To execute a string similarity join, the user calls a command such as jaccard_join, cosine_join, etc. The command’s arguments include

  • The two tables: ltable and rtable, the key attributes of these tables, and the target attributes (on which the join will be performed, such as A.name and B.name).

  • The join condition.

  • The output will be a table of tuple pairs surviving the join. The user may want to specify the desired attributes of the output table, using arguments such as l_out_attrs, r_out_attrs, l_out_prefix, etc.

  • A flag to indicate on how many cores should this command be run.

Internally, a command such as jaccard_join will first create a filter object, using an appropriate filtering techniques (many such techniques exist, see the book chapter on string matching). Next, it uses this filter object to quickly drop many pairs that obviously do not satisfy the join condition. The set of remaining tuple pairs is referred to as a “candidate set”. Finally, it applies a matcher to the pairs in this set. The matcher simply checks and retains only those pairs that satisfy the join condition.

The implemented commands can be organized into the following groups: profilers, joins, filters, matchers, and utilities. We now briefly describe these.

Profilers

After loading the two tables A and B into Python, the user may want to run a profiler command, which will examine the two tables, detect possible problems for the subsequent string similarity joins, warn the user of these potential problems, and suggest possible solutions.

Currently only one profiler has been implemented, profile_table_for_join. This command examines the tables for unique and missing attribute values, and discuss possible problems stemming from these for the subsequent joins. Based on the report of this command, the user may want to take certain actions before actually applying join commands. Using the profiler is not required, of course.

Joins

After loading and optionally profiling and fixing the tables, most likely the user will just call a join command to do the join. We have implemented the following join commands:

  • cosine_join

  • dice_join

  • edit_distance_join

  • jaccard_join

  • overlap_coefficient_join

  • overlap_join

All the above commands expect the input tables, intermediate results, and the output tables to fit in memory. However, if the intermediate results or the output tables are large, these commands will produce a memory error. To address this, we have started to implement disk-based version of above commands.

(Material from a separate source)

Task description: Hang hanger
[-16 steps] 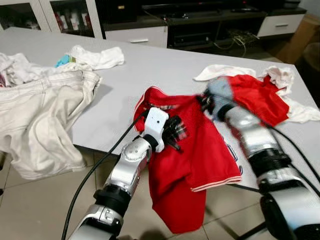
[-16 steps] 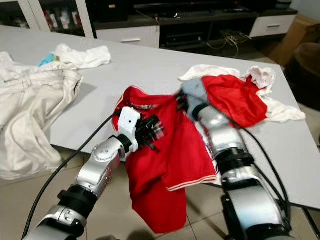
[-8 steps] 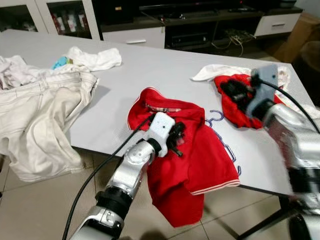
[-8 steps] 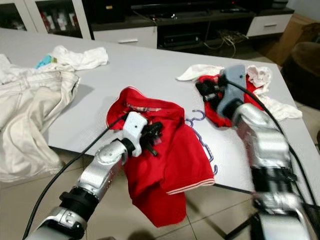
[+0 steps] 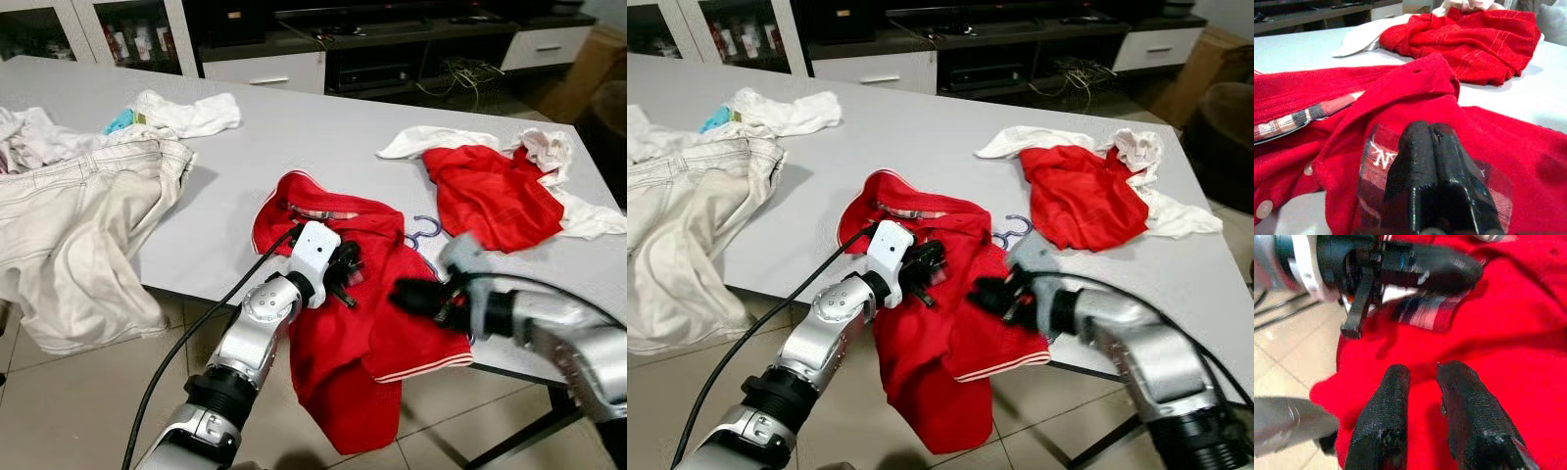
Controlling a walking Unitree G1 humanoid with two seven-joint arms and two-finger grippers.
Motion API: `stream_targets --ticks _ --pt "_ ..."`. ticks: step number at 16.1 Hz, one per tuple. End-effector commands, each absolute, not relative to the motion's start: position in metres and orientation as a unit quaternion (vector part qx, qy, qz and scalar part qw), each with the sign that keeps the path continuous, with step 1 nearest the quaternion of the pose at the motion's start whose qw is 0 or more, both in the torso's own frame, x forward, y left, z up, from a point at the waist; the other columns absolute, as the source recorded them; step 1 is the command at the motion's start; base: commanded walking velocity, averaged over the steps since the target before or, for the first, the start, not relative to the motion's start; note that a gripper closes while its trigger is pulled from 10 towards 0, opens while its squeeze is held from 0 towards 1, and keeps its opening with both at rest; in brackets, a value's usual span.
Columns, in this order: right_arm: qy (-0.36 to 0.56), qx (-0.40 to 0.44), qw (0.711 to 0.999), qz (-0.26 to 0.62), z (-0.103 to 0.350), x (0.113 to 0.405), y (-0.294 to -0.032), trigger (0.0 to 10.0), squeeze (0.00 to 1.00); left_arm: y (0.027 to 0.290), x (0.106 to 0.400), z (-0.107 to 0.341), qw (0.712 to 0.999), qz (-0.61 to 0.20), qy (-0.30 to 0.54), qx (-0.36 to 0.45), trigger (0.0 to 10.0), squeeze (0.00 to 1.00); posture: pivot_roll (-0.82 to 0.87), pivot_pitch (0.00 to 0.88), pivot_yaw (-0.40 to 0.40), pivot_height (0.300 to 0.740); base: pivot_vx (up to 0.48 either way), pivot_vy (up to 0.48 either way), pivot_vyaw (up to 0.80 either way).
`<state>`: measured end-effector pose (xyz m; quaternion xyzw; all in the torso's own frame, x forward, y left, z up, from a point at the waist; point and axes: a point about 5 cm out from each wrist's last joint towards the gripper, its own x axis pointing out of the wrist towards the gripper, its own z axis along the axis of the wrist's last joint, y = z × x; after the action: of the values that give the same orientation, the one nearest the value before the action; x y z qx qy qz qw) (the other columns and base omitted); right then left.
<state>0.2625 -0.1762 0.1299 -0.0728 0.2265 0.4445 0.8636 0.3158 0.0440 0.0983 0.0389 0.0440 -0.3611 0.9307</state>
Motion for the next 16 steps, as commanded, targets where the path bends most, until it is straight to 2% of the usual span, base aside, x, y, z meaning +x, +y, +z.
stream_targets --ticks 1,5,7,10,16 --pt "0.228 -0.091 0.862 0.443 0.133 0.265 -0.174 10.0 0.0 0.044 0.317 0.1 0.932 -0.358 0.046 0.041 10.0 0.0 -0.1 0.0 0.012 0.74 0.0 0.0 0.0" --pt "0.273 -0.134 0.855 0.42 0.115 0.27 -0.172 10.0 0.0 0.045 0.317 0.099 0.933 -0.355 0.045 0.04 10.0 0.0 -0.1 0.0 0.009 0.74 0.0 0.0 0.0" --pt "0.279 -0.139 0.873 0.376 0.106 0.288 -0.163 10.0 0.0 0.044 0.317 0.099 0.934 -0.353 0.046 0.038 10.0 0.0 -0.09 0.0 0.004 0.74 0.0 0.0 0.0" --pt "0.277 -0.151 0.884 0.346 0.099 0.303 -0.151 10.0 0.0 0.043 0.318 0.1 0.935 -0.351 0.044 0.036 10.0 0.0 -0.08 0.0 -0.002 0.74 0.0 0.0 0.0" --pt "0.272 -0.161 0.91 0.268 0.087 0.323 -0.148 10.0 0.0 0.046 0.318 0.101 0.937 -0.346 0.042 0.036 10.0 0.0 -0.09 0.0 0.006 0.74 0.0 0.0 0.0"
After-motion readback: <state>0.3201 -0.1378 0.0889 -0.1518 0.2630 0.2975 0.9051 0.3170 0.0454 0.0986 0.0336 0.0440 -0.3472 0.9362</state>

As a first step, we have implemented the following command.

  • disk_edit_distance_join

The above command implements disk-based version of edit distance join. Specifically, this command will spill the intermediate results and the output tables to disk when they get too large to fit in memory. Currently, this command is experimental and not tested thoroughly.

Filters & Matchers

Most users will just use join commands (described above). They do not need to know about filters and matchers. However, users who want to perform more complex string similarity joins (or joins that we currently do not yet support) may find filters and matchers useful and may want to use them. (See the How-to Guide for examples of performing complex string similarity joins such as TF/IDF joins.)

Filters are class objects. They form the following class hierarchy:

Filter
  • OverlapFilter

  • SizeFilter

  • PrefixFilter

  • PositionFilter

  • SuffixFilter

Currently we have implemented only one matcher, called “apply_matcher”.

Utilities

Consider a table A with an attribute “year”. This attribute contains numeric, not string, values. So we cannot apply the commands in py_stringsimjoin on this attribute directly (as these commands input only string values). To apply the command, we first must convert the values of this attribute (for example, 1978, 2001, etc.) into strings. This conversion is somewhat tricky, because if we are not careful, missing values such as NaN will be converted into strings “NaN”. In this package we have provided several utility commands to do such conversion.